My first CTF - OverTheWire Bandit

Sunday, June 21, 2020

Over the past month, I was able to complete my first Capture-the-Flag challenge (outside Call of Duty), OverTheWire Bandit. If you haven't tried it out yet, I highly recommend doing it. It will be a great learning experience. You'll get to learn about ssh, the shell, networks, Base64, Linux, git and much more. I have been programming and playing around with them for a quite a few years, yet these challenges made me think about how they can create vulnerabilities in our systems and scripts. The challenges force you to think out of the box and everything you need to know is present in man pages. I wrote these solutions targeting beginners who haven't used these things before, and for my future reference. If you find a better solution, please send me a hint.

Before you start scrolling down, please try to complete the challenges yourself. Once you're done, see if there was another way to solve it. This challenge is only for your learning. Use the internet wisely - please don't Google for overthewire bandit solutions. You will find countless other solutions, but please don't go through them. You'll learn more if you discover things yourself. Please note that the passwords and private keys were correct at the time of writing and may change in the future.

Bandit 0

Password: bandit0

This is the first challenge. The only thing you need to complete this is ssh. If you're on macOS or Linux or any BSD, ssh will likely be pre-installed. On Windows, ssh is an optional feature. Follow the docs and install the SSH Client.

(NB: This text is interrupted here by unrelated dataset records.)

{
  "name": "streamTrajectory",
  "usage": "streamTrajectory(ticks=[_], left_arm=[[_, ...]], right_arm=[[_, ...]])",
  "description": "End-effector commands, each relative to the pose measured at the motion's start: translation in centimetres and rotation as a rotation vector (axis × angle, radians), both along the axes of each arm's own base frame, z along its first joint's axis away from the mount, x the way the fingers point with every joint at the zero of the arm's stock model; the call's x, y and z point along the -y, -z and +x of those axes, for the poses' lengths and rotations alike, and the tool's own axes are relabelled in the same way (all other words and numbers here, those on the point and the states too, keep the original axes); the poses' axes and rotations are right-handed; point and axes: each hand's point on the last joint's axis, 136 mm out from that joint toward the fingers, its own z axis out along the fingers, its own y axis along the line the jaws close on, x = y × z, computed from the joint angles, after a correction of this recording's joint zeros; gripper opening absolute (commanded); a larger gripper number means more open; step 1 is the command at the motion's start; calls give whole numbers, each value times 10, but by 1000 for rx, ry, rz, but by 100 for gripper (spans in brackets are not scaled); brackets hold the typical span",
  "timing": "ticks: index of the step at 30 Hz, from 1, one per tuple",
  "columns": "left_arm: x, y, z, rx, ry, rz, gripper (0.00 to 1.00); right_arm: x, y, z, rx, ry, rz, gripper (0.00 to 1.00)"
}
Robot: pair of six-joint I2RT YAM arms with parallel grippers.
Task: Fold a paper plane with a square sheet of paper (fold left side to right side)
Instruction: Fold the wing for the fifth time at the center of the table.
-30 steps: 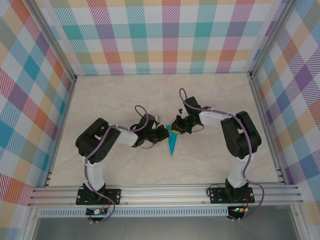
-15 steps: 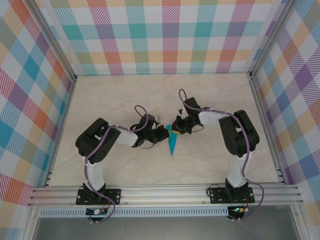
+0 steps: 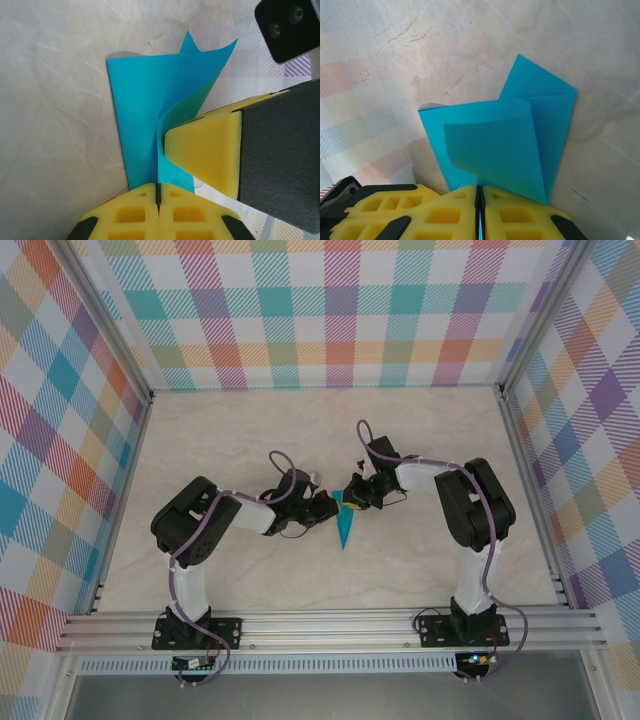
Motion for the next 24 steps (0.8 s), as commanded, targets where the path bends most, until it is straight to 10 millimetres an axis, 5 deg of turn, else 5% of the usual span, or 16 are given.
streamTrajectory(ticks=[1,12,18,24], left_arm=[[-26,27,-13,-57,-28,114,0],[-30,-29,-17,43,-4,89,29],[-7,-57,-39,64,88,16,26],[26,-61,-58,45,164,-40,22]], right_arm=[[14,29,-16,-58,-11,-83,11],[30,44,-35,-93,-7,-142,11],[29,42,-34,-83,-8,-140,11],[28,41,-33,-82,-12,-136,11]])
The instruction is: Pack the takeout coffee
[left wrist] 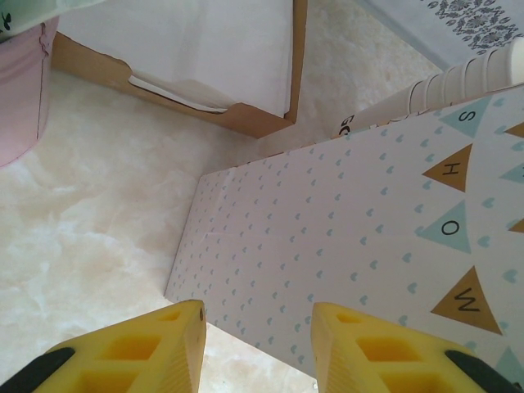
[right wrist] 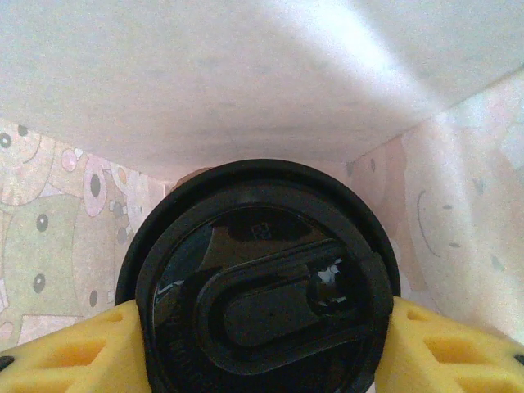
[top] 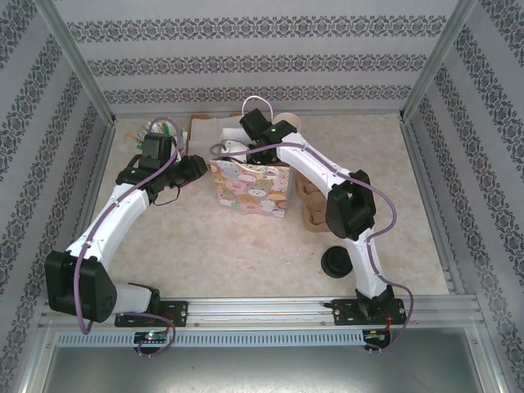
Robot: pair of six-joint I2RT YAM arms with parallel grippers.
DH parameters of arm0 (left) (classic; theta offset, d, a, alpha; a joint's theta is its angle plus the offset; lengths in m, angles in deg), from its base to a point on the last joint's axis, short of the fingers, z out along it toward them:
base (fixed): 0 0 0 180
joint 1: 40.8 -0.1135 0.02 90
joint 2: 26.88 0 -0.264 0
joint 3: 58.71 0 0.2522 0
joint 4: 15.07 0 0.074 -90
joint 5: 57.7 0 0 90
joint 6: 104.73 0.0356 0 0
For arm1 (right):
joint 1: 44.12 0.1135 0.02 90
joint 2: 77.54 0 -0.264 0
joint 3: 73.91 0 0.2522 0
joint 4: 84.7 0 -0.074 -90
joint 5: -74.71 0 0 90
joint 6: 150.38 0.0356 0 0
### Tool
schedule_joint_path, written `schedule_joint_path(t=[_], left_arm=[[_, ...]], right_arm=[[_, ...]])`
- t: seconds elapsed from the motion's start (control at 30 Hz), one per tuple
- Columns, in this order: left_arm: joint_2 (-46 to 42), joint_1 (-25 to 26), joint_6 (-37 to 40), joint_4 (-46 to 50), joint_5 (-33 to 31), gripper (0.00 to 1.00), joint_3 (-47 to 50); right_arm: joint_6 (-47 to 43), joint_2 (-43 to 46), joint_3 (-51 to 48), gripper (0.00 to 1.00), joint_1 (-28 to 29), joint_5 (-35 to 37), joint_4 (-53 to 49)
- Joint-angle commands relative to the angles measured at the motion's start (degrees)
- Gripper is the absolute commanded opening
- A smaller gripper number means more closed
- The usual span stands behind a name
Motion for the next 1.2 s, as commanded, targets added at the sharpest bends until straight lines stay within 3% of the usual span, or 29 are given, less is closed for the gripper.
schedule_joint_path(t=[0.0,0.5,1.17], left_arm=[[-1.2,-0.4,-0.1,-1.1,0.2,0.4,-1.2],[-1.5,1.3,0.3,-0.3,-0.9,0.4,-2.8],[-3.1,2.9,0.0,0.1,-1.2,0.41,-3.2]], right_arm=[[1.6,-6.3,-6.2,0.43,0.1,4.1,-11.8],[1.5,-7.5,-9.4,0.41,0.2,10.4,-12.7],[6.0,0.3,-8.8,0.46,-0.3,4.5,-5.9]])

Now, open your terminal and run ssh:

ssh bandit0@bandit.labs.overthewire.org -p 2220

Note three things here: the username is bandit0, the host is bandit.labs.overthewire.org and ssh is exposed to the internet at port 2220. Once you're in the server, use ls to list files in the home directory of bandit0. You'll see that there is a file called readme. cat the file to get the password to the next level.

Bandit 1

Password: boJ9jbbUNNfktd78OOpsqOltutMc3MY1

The filename is -. I tried cat - which didn't work because - is a special flag in cat to read from standard input (see man cat). So, we need to either pass the absolute path to the file to cat (current directory can be found using pwd), or we can use cat ./-. This is quite an interesting observation. We should always use ./* when globbing, or we could inadvertently set some flag in a command.

Bandit 2

Password: CV1DtqXWVFXTvM2F0k09SHz0YwRINYA9

This one is super easy. The filename is spaces in this filename. Type sp and hit the TAB key. bash will complete the filename for you. If you notice, the file name becomes spaces\ in\ this\ filename where \ is used to escape the space character. If you're looking for a more general solution, cat 'spaces in this filename' does the trick. This is again interesting. If you have the path to a file in a variable, when using the variable, use quotes to avoid interpolation, handle spaces and avoid shell globbing. For example: FOO='spaces in the filename'; cat $FOO doesn't work; cat "$FOO" does.

Bandit 3

Password: UmHadQclWmgdLOKQ3YNgjWxGoRMb5luK

In UNIX-like operating systems, files that start with . are hidden. To list hidden files, use ls with -a flag. Read ls --help to know more.

Bandit 4

Password: pIwrPrtPN36QITSp3EQaw936yaFoFgAB

The challenge description is enough to solve this problem. One by one, cat all the files in the directory. reset your shell if it is messed up. The content of the only file that doesn't contain gibberish is the password to the next level. Since the files start with -, remember to use what you learnt in Bandit 2.

Bandit 5

Password koReBOKuIDDepwhWk7jZC0RTdopnAYKh

For this level, you'll need to use find. man find contains all you need for completing this challenge.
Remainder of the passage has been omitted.